Numbers Rabba 13:6 (Ginzburg translation)
The first day of Nisan was an eventful day, "a day that was distinguished by ten crowns." It was the day on which the princes of the tribes began to bring their offerings; it was the first day on which Shekinah came to dwell among Israel; the first day on which sacrifice on any but the appointed place was forbidden; the first day on which priests bestowed their blessing upon Israel; the first day for regular sacrificial service; the first day on which the priests partook of certain portions of the offering; the first day on which the heavenly fire was seen on the altar; it was besides the first day of the week, a Sunday, the first day of the first month of the year. 

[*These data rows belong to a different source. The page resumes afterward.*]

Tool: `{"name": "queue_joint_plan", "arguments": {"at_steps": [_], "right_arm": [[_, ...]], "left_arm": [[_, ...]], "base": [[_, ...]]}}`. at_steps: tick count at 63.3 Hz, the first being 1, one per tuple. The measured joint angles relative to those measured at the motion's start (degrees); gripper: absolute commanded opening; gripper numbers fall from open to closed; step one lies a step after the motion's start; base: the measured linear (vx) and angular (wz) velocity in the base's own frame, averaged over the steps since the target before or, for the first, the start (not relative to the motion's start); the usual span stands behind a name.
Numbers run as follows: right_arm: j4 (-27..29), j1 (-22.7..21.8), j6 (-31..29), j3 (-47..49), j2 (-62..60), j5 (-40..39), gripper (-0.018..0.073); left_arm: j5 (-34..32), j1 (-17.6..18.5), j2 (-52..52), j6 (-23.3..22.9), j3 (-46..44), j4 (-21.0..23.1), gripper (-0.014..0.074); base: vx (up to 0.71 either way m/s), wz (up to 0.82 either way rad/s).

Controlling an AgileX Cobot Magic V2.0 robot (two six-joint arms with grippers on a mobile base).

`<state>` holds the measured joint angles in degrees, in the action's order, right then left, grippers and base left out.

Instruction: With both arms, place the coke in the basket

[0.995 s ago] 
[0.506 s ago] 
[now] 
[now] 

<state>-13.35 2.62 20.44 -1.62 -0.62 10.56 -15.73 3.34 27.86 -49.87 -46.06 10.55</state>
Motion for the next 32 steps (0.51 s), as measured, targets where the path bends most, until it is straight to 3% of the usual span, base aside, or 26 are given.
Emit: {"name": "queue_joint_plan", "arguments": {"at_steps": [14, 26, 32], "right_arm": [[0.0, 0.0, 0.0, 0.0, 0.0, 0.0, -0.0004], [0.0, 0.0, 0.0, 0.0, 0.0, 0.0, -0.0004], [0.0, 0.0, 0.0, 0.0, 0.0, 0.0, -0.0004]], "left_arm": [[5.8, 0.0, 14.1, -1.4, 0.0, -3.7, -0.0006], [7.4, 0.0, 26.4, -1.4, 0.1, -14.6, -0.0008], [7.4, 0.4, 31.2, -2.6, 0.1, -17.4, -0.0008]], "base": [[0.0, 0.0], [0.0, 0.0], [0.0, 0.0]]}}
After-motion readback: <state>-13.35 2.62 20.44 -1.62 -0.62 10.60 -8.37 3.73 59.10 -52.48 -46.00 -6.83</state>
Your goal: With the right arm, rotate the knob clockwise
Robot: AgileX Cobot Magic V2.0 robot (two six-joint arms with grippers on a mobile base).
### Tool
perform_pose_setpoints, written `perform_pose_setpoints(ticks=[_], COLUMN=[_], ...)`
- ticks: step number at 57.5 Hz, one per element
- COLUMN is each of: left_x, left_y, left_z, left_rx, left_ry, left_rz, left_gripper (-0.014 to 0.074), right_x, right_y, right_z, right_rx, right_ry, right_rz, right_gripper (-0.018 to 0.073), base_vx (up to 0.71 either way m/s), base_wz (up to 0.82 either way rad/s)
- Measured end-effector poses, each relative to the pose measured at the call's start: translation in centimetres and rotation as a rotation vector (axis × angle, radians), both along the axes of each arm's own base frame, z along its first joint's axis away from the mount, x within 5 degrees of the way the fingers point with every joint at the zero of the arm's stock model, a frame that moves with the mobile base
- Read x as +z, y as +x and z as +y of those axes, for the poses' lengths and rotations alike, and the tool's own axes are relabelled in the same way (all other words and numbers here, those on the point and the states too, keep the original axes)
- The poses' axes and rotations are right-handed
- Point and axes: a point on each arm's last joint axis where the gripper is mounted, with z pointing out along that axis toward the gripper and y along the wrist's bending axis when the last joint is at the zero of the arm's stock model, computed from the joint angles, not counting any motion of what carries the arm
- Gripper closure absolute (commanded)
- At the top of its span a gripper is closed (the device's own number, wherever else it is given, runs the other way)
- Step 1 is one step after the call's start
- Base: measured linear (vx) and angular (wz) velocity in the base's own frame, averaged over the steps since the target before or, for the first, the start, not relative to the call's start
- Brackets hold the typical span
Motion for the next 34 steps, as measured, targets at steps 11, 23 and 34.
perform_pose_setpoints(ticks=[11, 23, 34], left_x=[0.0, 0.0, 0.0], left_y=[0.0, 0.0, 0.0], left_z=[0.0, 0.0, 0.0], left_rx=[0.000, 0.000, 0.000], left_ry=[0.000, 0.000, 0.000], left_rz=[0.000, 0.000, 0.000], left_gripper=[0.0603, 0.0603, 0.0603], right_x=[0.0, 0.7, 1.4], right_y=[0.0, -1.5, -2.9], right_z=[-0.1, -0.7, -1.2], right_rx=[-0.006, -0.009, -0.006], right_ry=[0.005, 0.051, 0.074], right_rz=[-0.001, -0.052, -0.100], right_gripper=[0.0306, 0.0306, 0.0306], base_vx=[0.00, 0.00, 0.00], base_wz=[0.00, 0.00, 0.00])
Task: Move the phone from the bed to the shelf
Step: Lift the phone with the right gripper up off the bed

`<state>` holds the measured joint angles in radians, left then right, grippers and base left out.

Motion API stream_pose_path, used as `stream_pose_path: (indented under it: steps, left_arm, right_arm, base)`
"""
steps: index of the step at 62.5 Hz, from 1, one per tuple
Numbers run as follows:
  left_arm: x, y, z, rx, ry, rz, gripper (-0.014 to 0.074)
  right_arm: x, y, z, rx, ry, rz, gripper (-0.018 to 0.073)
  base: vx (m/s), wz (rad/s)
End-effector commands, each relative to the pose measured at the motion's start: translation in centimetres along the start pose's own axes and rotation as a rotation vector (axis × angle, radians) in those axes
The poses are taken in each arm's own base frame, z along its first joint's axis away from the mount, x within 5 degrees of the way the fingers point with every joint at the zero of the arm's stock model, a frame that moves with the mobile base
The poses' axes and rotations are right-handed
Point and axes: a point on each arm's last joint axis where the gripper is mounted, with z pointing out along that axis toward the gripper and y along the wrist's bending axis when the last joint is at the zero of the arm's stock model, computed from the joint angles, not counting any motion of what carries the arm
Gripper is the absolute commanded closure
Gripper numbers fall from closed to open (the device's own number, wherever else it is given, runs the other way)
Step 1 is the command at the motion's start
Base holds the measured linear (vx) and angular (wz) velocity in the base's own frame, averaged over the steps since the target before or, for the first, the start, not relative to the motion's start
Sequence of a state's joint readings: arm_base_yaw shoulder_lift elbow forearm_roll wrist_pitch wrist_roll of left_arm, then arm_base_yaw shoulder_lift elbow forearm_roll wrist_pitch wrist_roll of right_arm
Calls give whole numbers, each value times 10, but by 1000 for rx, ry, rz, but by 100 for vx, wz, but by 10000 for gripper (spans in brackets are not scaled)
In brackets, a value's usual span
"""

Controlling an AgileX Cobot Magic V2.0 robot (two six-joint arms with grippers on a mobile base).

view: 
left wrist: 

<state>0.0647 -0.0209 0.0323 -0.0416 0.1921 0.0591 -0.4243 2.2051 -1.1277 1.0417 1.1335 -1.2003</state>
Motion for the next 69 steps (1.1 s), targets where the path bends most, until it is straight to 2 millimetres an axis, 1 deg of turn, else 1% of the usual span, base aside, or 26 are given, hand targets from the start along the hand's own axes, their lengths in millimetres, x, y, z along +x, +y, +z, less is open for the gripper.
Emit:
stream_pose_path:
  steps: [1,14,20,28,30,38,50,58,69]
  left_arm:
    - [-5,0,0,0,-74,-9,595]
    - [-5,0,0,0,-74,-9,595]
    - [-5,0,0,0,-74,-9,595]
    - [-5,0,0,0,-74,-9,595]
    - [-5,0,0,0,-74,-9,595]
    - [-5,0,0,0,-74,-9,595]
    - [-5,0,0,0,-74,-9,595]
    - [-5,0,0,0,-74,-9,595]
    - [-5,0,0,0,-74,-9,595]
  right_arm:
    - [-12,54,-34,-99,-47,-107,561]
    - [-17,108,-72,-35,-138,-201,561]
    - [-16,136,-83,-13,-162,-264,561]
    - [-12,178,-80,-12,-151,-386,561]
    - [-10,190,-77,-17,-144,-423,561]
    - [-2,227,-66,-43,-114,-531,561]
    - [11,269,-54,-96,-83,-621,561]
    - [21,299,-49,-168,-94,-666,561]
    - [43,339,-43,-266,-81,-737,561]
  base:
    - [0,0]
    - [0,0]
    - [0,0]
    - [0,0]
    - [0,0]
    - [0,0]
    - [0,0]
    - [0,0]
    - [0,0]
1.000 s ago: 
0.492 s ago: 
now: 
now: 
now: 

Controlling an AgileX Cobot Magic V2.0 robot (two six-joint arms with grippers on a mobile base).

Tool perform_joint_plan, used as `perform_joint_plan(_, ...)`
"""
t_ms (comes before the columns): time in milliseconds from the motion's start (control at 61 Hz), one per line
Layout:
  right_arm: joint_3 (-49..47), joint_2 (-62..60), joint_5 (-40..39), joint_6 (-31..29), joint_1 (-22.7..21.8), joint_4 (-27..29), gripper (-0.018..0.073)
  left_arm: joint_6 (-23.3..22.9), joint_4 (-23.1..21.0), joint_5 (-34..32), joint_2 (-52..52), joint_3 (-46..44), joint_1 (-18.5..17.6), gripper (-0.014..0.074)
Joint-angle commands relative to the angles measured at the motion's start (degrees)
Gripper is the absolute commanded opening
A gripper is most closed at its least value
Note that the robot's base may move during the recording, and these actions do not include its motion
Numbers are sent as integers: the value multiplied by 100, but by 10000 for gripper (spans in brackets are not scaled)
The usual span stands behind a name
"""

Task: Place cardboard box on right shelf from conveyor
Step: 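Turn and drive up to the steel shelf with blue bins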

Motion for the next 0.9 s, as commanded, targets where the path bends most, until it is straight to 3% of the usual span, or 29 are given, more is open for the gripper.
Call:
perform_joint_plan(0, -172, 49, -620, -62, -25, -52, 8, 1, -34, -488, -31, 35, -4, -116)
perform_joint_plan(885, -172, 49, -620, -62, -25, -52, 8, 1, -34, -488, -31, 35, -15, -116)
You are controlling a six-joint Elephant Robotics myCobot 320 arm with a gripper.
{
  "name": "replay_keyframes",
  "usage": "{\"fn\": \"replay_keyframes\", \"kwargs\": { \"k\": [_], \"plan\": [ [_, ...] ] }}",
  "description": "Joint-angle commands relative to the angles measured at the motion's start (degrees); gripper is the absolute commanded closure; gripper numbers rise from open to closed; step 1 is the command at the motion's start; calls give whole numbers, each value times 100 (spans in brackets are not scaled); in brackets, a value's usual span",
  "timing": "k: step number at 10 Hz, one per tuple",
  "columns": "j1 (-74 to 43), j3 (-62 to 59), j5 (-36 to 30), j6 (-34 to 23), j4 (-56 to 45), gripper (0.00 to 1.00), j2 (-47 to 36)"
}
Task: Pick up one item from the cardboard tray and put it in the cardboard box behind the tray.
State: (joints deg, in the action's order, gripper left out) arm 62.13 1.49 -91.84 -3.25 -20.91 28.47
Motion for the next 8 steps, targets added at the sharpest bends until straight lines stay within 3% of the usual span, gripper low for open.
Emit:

10 They shall construct an ark of acacia wood two and a half cubits long, and one and a half cubits wide, and one and a half cubits high. 11 You shall overlay it with pure gold, inside and out you shall overlay it, and you shall make a gold molding around it. 12 You shall cast four gold rings for it and fasten them on its four feet, and two rings shall be on one side of it and two rings on the other side of it. 13 You shall make poles of acacia wood and overlay them with gold. 14 You shall put the poles into the rings on the sides of the ark, to carry the ark with them. 15 The poles shall remain in the rings of the ark; they shall not be removed from it. 16 You shall put into the ark the testimony which I shall give you. 17 You shall make a cover of pure gold, two and a half cubits long and one and a half cubits wide. 18 You shall make two cherubim of gold, make them of hammered work at the two ends of the cover. 19 Make one cherub at one end and one cherub at the other end; you shall make the cherubim of one piece with the cover at its two ends. 20 The cherubim shall have their wings spread upward, shielding the cover with their wings and facing one another; the faces of the cherubim are to be turned toward the cover. 21 You shall put the cover on top of the ark, and in the ark you shall put the testimony which I will give to you. 22 There I will meet with you; and from above the cover, from between the two cherubim which are upon the Ark of the Testimony, I will speak to you about all that I will give you in commandment for the children of Israel.